While Arabs are benefiting economically, they continue to feel marginalized, as if their problems belong to them alone, he said.
“There is a real problem of [Arab-on-Arab] violence in our communities, but the police have been very slow to act. They don’t allot the same resources that are allotted to the Jewish sector.”
At the same time, he said, “some” Israeli leaders, from the prime minister on down, “are trying to delegitimize the Arab voice at a time when the overwhelming majority of Arab citizens would like to be part of the Israeli decision-making process.”
Arabs in Israel, Abu Rass noted, are moving away from “reactionary politics” and toward a “politics of engagement.”
“This is why 66 percent of Arabs are in favor of being part of Israel’s governing coalition, just like charedi Jews.”
After decades of sitting out elections, Arab citizens “want to engage. They want equal services and to be part of Israeli society.”
Unlike Israel’s outspoken, often strident Arab lawmakers, the majority of Arab Israelis “are talking less about the Palestinian conflict and the Islamic world and more about integration,” Abu Rass said.

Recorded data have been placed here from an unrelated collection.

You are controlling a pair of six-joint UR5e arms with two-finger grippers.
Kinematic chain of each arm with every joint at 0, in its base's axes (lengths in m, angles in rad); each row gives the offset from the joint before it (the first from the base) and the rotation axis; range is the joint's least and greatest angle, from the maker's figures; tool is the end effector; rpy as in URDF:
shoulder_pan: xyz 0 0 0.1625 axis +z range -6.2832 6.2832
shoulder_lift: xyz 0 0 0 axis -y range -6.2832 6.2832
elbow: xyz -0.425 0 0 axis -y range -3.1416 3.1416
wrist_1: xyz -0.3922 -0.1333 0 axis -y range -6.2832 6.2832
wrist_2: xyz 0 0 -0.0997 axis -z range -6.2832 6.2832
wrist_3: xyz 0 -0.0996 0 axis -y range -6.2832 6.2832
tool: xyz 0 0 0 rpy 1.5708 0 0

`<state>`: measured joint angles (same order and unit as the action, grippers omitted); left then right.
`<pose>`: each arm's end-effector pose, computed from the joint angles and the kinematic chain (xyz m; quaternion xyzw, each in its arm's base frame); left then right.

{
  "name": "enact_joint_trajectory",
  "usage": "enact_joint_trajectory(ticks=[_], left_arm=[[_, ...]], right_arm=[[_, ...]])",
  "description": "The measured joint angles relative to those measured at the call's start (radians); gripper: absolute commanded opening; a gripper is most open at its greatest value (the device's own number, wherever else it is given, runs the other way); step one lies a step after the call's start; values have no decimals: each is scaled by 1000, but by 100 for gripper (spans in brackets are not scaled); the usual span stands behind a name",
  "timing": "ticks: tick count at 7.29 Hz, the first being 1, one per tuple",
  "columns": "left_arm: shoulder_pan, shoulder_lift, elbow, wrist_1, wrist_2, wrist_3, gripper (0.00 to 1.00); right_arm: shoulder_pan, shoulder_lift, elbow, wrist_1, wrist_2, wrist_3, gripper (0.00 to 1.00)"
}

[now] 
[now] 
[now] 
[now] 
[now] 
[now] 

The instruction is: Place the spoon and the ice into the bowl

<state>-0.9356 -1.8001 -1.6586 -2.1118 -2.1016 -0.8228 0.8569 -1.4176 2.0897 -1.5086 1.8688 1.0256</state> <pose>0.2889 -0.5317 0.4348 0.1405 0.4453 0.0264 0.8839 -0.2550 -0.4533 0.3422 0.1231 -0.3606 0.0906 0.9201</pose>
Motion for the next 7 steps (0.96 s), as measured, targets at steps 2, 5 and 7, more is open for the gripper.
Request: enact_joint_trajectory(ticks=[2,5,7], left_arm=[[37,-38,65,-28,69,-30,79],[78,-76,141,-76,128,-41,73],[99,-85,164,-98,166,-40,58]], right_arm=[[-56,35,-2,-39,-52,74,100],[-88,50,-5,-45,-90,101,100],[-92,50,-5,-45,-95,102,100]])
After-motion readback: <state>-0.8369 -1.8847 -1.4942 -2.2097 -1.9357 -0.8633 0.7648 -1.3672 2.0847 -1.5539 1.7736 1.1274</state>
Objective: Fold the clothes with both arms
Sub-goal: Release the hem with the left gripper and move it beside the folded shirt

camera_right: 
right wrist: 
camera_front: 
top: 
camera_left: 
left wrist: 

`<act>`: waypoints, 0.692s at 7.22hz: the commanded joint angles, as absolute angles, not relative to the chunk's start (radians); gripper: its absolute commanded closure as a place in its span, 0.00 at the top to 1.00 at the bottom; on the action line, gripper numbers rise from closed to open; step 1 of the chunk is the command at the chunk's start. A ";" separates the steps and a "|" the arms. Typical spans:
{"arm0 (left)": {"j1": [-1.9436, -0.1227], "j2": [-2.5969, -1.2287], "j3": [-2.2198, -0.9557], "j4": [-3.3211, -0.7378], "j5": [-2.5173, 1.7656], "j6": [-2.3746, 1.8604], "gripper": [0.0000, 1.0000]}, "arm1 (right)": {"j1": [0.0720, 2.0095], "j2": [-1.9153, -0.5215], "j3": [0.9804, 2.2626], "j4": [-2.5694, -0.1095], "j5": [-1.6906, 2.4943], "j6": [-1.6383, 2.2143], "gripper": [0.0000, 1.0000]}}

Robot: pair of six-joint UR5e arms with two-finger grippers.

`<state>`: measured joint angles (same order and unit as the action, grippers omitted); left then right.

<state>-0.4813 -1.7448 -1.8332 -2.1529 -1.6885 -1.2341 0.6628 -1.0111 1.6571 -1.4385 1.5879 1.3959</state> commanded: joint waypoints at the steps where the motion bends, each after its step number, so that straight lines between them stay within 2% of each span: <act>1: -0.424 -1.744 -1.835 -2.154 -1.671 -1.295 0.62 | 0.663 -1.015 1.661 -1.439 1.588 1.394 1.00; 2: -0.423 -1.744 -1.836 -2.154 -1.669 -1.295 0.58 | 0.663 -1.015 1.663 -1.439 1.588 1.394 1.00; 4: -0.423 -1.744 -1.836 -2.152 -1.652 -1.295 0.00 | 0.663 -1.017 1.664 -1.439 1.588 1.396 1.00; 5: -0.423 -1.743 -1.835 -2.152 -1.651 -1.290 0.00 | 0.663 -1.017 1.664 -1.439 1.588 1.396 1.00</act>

Amnon Sulitzeanu, Abu Rass’s co-director, said IDI’s survey confirms what he has encountered on the ground.
“The majority of the Arab citizens of Israel want to be part of Israeli society and have a seat around the table when it comes to policymaking. They identify themselves as Israelis and at the same time want to keep their Palestinian identity. They don’t see a contradiction.”
Sulitzeanu cautioned against assuming that the government’s newfound largess toward the Arab sector signals a change in social policy.
“It goes against the conventional wisdom that when people are better off financially they are less interested in their rights and identity and that they integrate more easily,” he said.
In reality, he said, “those who are better off have even more time and energy to think about existential questions about their place in society, their rights, their heritage.”
Until the Israeli government ends its “systematic marginalization” of Israel’s Arab citizens “through legislation, rhetoric and the failure to combat racism, neither Arabs in Israel or the country itself will be able to maximize their potential,” Sulitzeanu said.